Half of the 24 million people who enter the job market every year will not immediately be able to find work, despite the rapid growth of the country's gross domestic product, which is expected to create about 10 million new jobs every year until 2010, said the report.

The employment outlook is further clouded by the 120 million rural workers expected to remain idle in the countryside, said the report.

Despite the apparent over-supply in the labor pool, the MLSS also stressed in its report that labor shortages have hit factories in some prosperous regions.

The annual 5 percent increase in the number of migrant workers, a major factor in the fast pace of urbanization in recent years, has failed to keep pace with the annual growth in demand for workers, which has expanded by about 10 to 15 percent a year since 2003, said the report.

As a result, about 45 percent of the enterprises in the Pearl River Delta and 34 percent in the Yangtze River Delta polled by MLSS said they did not have enough workers last spring.

Meanwhile, the migrants' growing awareness of their legal and economic rights has also contributed to the shortage.

About half of the migrants surveyed by the MLSS said they would be willing to quit their jobs because of "low pay".
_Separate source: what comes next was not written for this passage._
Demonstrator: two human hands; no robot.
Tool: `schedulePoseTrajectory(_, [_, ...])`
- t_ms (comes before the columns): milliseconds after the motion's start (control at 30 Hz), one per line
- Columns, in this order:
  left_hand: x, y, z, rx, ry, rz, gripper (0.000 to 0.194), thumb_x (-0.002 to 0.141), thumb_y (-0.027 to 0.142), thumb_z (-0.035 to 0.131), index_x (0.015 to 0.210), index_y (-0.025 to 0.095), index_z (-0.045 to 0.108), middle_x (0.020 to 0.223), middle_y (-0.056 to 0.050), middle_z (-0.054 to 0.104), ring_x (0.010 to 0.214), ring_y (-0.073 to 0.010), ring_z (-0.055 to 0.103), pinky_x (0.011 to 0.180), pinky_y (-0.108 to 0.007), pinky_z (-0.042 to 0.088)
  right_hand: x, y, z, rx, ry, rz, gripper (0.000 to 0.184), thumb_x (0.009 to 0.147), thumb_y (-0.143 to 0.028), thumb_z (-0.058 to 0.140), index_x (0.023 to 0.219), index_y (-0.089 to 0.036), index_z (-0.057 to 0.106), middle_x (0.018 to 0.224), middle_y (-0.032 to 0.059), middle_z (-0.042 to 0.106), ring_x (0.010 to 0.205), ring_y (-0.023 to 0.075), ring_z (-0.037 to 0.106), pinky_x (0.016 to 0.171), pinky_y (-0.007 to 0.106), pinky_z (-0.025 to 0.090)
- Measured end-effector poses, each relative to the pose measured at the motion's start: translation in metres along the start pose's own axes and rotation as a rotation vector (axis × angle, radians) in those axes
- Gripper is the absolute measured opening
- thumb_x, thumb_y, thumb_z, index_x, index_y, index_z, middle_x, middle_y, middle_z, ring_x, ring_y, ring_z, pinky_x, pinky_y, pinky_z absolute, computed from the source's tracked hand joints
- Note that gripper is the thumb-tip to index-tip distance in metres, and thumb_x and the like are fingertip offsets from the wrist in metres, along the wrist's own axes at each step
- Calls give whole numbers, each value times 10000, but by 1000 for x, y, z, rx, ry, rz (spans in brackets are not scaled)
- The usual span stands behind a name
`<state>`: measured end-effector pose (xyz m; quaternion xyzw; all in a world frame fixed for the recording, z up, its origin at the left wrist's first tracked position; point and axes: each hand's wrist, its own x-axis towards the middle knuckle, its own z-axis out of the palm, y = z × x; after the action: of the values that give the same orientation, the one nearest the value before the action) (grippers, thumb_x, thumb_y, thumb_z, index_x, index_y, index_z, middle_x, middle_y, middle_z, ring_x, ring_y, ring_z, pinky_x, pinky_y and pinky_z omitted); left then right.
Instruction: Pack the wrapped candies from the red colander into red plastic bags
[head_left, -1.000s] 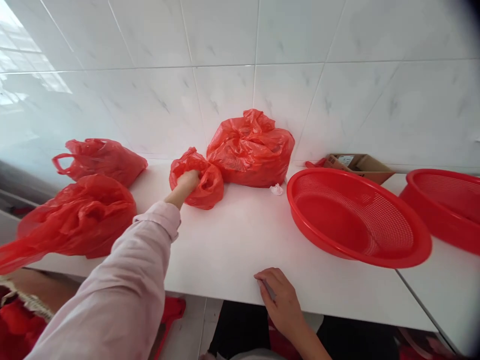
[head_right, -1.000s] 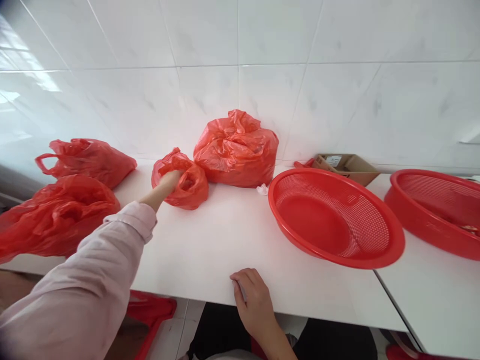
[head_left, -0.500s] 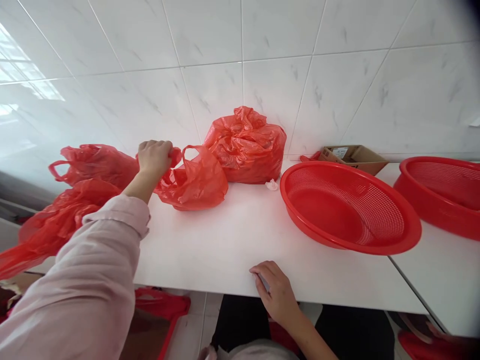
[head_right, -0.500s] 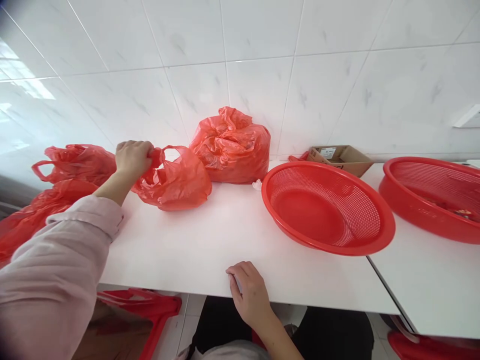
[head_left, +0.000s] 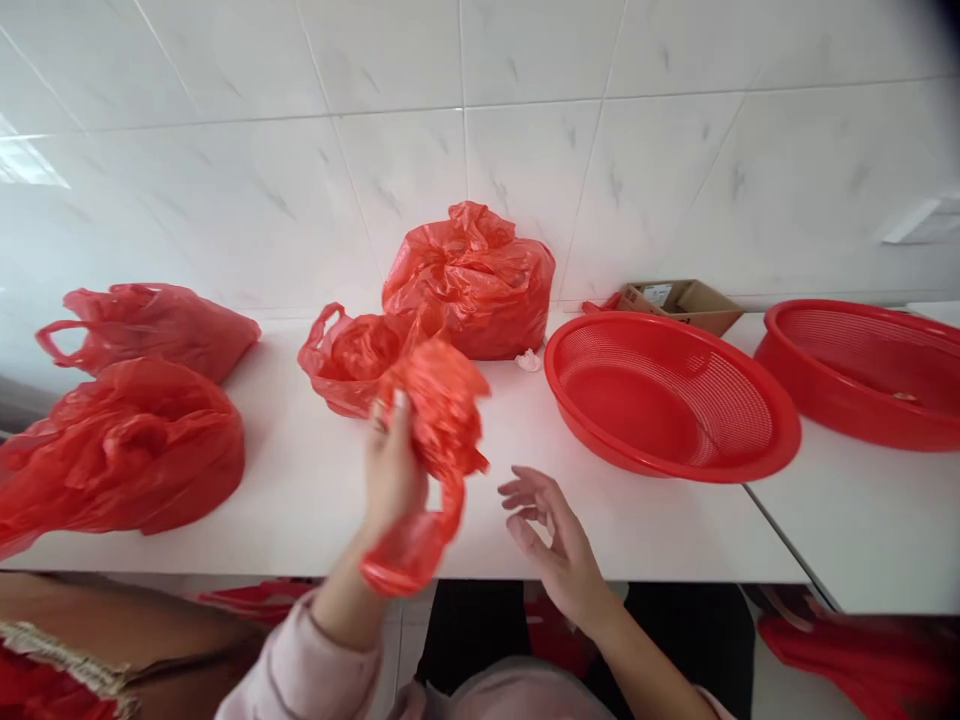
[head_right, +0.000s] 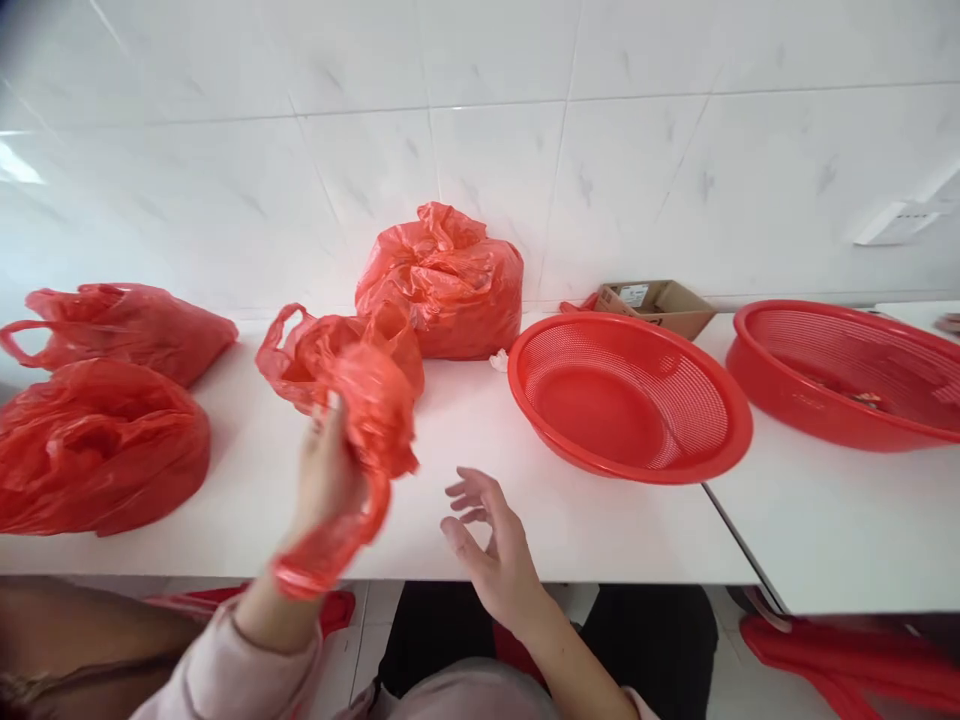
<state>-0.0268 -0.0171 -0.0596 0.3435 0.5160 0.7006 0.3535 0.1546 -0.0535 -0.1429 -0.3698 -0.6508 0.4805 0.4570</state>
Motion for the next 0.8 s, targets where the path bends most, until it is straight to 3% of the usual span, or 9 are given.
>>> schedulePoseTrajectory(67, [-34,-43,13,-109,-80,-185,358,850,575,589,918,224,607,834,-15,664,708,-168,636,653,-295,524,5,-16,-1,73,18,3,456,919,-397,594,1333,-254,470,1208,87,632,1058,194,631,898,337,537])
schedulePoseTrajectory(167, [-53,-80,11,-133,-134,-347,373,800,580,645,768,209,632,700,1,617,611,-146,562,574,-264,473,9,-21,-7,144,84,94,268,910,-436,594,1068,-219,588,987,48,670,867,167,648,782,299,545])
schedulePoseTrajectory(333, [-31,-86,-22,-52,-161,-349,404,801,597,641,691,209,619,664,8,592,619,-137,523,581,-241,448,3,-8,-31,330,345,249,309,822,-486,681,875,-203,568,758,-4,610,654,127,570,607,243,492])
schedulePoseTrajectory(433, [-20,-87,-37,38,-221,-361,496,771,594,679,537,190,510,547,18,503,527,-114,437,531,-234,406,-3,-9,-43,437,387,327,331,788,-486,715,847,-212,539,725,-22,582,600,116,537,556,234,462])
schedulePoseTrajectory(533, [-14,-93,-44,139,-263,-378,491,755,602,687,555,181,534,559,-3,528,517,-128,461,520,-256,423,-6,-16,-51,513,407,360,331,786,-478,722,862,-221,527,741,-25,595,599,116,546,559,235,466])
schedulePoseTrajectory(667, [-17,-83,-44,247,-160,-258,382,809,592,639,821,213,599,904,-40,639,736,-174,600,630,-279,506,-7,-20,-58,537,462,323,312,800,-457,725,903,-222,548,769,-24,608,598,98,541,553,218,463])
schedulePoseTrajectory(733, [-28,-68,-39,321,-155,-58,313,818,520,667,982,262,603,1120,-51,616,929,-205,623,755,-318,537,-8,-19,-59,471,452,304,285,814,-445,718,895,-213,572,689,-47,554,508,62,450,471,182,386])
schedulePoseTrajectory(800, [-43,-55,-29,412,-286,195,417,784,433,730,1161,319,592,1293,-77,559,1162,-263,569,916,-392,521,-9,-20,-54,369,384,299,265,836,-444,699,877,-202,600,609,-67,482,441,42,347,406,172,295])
The lack of professional training is another factor in the shortage, said the report.

The report cited a survey by the MLSS earlier this year which found that 37 percent of all new jobs required a medium level of skills, but only 13 percent of migrant workers had received formal job training.

The ministry called for better working environments for workers as well as improved training programs.

While painting a dismal picture of the employment market, the report also sought to dispel fears raised by reports that China's labor supply would dry up by 2010.

A report released by the Chinese Academy of Social Sciences last month forecast that the family planning policy had helped slow the growth of the population.

This indicates that China would be "moving from an era of labor surpluses into an era of labor shortages."